Highlighting - catering for all query types

I've been putting together some code to support highlighting of opaque query clauses (cached filters, trie range, spatial etc etc) which shows some promise.

This is not intended as a replacement for the existing highlighter(s) which deal with free-text but is instead concentrating on the hard-to-highlight clauses and has the benefit of working in-line with the query process.
Summarisation is not a requirement here - I simply need to know if a given query clause matched on a result.

The approach I have come up with is to wrap query clauses with lightweight (processing and RAM-wise) instrumenting objects in order to record which clauses matched.
The recorded matches are encoded as a byte in the document score which unfortunately requires some loss of precision in the scores - more on this later.

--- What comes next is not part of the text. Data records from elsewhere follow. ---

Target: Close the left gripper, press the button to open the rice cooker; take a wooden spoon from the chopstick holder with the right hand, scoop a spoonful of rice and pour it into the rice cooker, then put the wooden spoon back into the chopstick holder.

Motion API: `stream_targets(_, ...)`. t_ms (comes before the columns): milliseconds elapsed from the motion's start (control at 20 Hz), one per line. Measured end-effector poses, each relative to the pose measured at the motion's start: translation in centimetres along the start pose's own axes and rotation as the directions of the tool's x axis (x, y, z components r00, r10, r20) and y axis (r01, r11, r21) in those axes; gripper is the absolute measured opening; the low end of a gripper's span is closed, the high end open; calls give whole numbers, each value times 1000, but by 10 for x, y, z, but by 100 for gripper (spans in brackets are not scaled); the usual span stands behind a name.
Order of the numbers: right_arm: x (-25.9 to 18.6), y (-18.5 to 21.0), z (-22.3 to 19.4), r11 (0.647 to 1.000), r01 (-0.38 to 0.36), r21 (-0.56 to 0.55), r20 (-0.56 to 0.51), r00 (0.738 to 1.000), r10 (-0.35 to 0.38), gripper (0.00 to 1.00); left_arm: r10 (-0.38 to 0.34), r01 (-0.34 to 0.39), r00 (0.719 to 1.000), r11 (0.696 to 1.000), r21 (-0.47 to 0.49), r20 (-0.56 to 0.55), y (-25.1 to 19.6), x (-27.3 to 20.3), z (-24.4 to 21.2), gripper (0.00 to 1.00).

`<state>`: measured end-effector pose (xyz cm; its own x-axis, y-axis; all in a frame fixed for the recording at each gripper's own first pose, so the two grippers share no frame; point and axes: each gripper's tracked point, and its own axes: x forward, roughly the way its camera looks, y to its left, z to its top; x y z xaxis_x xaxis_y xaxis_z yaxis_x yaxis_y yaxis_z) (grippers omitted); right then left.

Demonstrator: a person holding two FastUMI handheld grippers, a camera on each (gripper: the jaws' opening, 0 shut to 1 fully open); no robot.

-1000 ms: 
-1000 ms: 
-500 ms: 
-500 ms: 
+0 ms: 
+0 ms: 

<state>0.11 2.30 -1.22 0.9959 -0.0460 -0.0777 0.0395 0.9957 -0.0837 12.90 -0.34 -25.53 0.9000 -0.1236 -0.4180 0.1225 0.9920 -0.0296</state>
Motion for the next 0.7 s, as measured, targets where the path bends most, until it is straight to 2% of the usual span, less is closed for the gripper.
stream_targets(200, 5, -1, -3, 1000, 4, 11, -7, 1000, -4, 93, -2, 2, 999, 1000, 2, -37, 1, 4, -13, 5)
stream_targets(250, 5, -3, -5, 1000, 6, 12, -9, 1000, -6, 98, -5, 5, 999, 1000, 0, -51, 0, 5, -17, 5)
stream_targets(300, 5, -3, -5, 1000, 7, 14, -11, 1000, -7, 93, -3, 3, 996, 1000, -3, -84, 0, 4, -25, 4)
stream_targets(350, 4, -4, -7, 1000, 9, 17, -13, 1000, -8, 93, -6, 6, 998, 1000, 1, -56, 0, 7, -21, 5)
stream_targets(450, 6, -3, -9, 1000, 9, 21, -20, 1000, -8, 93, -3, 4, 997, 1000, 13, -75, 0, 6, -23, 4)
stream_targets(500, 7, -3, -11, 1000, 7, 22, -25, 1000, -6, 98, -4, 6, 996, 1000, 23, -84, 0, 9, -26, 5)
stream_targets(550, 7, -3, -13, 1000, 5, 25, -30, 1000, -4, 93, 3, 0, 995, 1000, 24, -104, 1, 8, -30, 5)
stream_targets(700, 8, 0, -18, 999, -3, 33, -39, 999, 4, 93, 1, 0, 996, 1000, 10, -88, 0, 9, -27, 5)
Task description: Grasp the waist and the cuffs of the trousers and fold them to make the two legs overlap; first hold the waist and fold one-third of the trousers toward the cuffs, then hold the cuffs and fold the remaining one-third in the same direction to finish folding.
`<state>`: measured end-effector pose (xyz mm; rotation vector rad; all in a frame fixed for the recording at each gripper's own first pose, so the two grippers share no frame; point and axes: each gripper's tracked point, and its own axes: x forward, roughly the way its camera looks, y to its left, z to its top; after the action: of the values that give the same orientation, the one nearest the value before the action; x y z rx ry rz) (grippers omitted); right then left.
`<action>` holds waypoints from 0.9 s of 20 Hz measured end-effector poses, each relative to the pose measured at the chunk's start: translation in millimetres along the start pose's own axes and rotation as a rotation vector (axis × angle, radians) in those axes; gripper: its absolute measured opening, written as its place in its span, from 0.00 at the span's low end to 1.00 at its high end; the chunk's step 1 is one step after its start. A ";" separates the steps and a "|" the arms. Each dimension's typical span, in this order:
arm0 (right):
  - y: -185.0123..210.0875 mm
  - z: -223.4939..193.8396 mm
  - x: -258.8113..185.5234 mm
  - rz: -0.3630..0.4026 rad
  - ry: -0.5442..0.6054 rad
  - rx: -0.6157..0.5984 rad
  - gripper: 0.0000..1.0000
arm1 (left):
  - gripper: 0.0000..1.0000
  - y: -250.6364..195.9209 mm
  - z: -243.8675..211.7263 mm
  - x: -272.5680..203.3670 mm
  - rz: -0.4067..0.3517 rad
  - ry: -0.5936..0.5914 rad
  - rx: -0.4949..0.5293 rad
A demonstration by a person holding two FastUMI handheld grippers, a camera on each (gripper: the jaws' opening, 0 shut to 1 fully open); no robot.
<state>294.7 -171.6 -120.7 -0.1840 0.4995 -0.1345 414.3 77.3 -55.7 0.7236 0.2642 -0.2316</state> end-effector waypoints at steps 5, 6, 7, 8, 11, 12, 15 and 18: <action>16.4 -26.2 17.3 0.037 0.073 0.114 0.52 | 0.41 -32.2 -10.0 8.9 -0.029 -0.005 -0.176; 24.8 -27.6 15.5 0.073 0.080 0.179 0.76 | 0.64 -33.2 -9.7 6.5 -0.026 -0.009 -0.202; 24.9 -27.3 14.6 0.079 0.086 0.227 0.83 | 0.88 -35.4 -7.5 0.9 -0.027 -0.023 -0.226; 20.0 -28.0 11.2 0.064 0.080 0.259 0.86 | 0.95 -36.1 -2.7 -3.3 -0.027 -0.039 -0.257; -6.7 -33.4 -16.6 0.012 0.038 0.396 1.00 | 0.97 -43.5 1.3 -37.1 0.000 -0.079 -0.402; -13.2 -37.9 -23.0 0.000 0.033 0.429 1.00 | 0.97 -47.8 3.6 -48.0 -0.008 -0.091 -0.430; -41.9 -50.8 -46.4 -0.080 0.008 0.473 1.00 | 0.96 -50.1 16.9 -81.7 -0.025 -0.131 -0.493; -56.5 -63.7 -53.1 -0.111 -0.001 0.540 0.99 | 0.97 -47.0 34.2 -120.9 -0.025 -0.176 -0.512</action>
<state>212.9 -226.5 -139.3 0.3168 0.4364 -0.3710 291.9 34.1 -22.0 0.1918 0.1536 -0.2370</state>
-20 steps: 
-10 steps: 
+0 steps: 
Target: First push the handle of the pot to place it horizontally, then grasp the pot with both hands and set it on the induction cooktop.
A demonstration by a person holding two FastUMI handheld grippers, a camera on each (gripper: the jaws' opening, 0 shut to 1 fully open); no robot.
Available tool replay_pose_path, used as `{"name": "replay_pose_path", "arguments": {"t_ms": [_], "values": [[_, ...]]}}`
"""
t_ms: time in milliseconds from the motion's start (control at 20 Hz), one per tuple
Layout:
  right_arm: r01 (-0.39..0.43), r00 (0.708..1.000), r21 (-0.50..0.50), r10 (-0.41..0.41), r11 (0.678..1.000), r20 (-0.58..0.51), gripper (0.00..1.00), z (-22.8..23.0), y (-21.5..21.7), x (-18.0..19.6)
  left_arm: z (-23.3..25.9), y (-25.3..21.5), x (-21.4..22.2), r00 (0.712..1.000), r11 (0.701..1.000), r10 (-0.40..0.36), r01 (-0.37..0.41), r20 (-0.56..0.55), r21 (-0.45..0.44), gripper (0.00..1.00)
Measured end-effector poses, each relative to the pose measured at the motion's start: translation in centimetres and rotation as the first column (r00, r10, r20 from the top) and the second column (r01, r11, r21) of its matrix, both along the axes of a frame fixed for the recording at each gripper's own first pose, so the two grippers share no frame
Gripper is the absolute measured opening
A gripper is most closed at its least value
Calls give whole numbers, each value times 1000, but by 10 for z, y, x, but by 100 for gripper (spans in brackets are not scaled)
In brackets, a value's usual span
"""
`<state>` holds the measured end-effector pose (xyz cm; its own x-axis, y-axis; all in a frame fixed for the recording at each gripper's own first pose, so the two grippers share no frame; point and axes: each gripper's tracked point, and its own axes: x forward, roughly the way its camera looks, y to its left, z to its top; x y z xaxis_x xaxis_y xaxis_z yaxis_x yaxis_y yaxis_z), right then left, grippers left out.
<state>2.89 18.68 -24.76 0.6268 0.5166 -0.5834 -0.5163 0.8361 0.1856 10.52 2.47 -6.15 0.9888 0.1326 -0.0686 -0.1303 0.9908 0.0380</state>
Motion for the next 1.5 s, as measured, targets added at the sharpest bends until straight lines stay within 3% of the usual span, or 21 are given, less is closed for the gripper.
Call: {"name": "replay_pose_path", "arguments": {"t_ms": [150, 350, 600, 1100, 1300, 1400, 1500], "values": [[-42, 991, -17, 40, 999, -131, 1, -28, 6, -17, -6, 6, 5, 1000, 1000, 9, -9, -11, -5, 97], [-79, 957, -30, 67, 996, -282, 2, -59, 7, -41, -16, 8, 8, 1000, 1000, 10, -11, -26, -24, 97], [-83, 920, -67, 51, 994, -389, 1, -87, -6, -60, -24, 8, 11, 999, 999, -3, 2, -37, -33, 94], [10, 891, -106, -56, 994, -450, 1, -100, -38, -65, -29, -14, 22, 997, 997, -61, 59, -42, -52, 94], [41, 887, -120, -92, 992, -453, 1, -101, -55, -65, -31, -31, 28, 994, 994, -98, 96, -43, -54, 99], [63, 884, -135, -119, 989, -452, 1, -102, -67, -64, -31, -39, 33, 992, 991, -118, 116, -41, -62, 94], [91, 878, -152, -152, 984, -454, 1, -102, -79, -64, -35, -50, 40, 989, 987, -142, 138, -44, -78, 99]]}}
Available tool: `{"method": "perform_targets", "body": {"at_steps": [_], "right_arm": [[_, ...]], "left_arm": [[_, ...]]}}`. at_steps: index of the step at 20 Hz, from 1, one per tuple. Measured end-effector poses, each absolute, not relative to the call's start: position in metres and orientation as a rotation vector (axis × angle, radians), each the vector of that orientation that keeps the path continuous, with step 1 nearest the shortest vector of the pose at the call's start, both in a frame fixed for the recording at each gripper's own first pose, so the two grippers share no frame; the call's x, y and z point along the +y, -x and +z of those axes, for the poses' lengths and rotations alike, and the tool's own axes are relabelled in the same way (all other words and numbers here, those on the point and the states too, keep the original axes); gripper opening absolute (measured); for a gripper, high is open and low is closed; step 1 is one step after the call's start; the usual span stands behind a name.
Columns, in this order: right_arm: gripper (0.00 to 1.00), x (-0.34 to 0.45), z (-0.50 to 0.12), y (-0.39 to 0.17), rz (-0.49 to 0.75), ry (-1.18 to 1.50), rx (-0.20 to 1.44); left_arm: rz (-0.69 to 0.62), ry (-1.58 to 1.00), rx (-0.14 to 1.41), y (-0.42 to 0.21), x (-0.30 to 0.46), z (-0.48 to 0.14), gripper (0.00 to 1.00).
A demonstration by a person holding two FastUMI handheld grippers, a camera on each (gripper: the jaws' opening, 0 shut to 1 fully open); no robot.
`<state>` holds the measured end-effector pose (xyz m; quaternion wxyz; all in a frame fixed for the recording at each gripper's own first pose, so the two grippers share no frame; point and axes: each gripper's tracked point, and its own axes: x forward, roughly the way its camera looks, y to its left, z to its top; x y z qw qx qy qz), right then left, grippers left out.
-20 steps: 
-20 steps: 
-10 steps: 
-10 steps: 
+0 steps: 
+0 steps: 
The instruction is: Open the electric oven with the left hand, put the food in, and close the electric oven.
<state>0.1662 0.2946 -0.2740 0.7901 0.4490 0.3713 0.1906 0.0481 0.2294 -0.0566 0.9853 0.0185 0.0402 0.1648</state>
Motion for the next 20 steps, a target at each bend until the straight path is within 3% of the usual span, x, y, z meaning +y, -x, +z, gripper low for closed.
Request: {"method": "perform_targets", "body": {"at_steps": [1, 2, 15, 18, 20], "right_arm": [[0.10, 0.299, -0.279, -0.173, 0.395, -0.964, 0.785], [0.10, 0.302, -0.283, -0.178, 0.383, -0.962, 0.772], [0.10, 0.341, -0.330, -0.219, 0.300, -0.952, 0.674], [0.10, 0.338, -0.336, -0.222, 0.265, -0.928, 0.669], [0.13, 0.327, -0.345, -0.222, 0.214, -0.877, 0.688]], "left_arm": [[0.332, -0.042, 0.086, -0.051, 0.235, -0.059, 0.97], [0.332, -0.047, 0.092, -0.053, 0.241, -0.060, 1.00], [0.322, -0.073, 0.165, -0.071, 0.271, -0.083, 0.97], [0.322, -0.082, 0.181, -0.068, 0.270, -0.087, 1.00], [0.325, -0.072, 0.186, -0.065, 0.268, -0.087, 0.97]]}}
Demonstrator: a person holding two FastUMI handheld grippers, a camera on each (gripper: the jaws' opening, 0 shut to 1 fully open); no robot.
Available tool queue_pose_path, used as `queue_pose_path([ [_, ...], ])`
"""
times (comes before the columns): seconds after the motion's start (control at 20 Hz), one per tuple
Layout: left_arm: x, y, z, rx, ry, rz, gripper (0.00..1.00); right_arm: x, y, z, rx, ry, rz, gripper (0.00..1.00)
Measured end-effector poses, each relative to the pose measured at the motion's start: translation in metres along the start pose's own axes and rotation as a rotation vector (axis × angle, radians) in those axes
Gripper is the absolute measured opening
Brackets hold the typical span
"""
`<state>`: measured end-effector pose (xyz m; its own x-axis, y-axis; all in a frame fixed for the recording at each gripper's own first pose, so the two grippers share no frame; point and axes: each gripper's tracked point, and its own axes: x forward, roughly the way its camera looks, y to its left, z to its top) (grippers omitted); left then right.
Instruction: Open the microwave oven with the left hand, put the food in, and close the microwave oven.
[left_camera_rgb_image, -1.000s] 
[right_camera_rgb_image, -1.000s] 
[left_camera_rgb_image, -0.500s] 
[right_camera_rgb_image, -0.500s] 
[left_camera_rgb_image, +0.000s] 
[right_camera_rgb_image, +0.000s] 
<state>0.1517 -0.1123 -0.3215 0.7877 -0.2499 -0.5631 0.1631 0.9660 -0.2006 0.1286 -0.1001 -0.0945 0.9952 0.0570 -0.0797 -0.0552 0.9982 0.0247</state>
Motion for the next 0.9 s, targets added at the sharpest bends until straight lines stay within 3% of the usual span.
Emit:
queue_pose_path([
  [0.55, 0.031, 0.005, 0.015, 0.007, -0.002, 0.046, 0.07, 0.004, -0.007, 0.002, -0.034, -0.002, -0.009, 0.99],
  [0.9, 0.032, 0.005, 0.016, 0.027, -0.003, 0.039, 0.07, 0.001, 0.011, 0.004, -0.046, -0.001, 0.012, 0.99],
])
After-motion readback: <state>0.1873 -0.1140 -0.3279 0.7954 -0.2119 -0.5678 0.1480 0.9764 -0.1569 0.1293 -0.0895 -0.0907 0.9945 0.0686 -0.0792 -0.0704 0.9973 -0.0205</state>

The general approach for use looks like this:

        //Wrap *any* type of query object for highlight flagging and allocate a flag number between 1 and 8 for the clauses of interest....
        FlagRecordingQuery frqA=new FlagRecordingQuery(new TermQuery(new Term("statusField","published")),1);
        FlagRecordingQuery frqB=new FlagRecordingQuery(new XyzLtd3rdPartyQuery("imageDataField", "unknown magic to find 'sunset'")),2);

        BooleanQuery bq=new BooleanQuery();
        bq.add(new BooleanClause(frqA,Occur.SHOULD));
        bq.add(new BooleanClause(frqB,Occur.SHOULD));

        //Parent query must be a FlagCombiningQuery to encode child match info in the doc scores
        FlagCombiningQuery fcq=new FlagCombiningQuery(bq);

        //Run search
        TopDocs td = s.search(fcq,10);
        ScoreDoc[] sd = td.scoreDocs;
        for (ScoreDoc scoreDoc : sd)
        {
            float score=scoreDoc.score;

            //Check to see which flags are encoded in the score.
            if(FlagCombiningQuery.hasFlag(1, score))
            {
                System.out.println("woot! "+scoreDoc.doc+" matched clause 1 ");
            }
            if(FlagCombiningQuery.hasFlag(2, score))
            {
                System.out.println("woot! "+scoreDoc.doc+" matched clause 2 ");
            }
        }


The FlagRecordingQuery child clauses introduce themselves to the FlagCombiningQuery through a thread local at "rewrite" time.
The FlagCombiningQuery at the root adjusts the scores as follows:

        static final float DEFAULT_MULTIPLIER=1000f;
        float multiplier=DEFAULT_MULTIPLIER;
    ....
        public float score() throws IOException
        {
            float score = delegateScorer.score();
            byte flags=0;
            int d=doc();
            //encode all matched child clauses into a "flags" byte.
            for (FlagRecordingQuery frq : thisThreadsFlags)
            {
                if(frq.matched(d))
                {
                    byte mask=flagMasks[frq.flag-1];
                    flags=setFlag(flags, mask);
                }
            }

            //Multiply score to turn float into int with sufficient fractions in score.
            int shiftedI=(int) (score*multiplier);
            //Shift int to make space for byte holding flags
            int iPlusSpaceForByte=shiftedI<<8;
            //Add match flags
            int iCombinedScoreAndFlags=iPlusSpaceForByte|flags;
            System.out.println("combined score="+iCombinedScoreAndFlags+" for doc#"+doc());
            return iCombinedScoreAndFlags;
        }

The mechanism works but relies on original score values that :
a) Are not too big - i.e. do not lose significant digits when multiplied by "multiplier" and then shifted left 8 bits.
b) Are not too similar - i.e. only differ in very small fractions e.g. all scores occur in the range 0.1234 to 0.1235

To give an indication of restrictions this imposes here are the usable score ranges for various settings of "multiplier":

multiplier       max score   fraction precision
======   ========   =============
10           838860         0.x
100         83886              0.xx
1000       8388             0.xxx
10000     838               0.xxxx

I would imagine the majority of Lucene query results would still rank sensibly with a 1,000 or 10,000 multiplier.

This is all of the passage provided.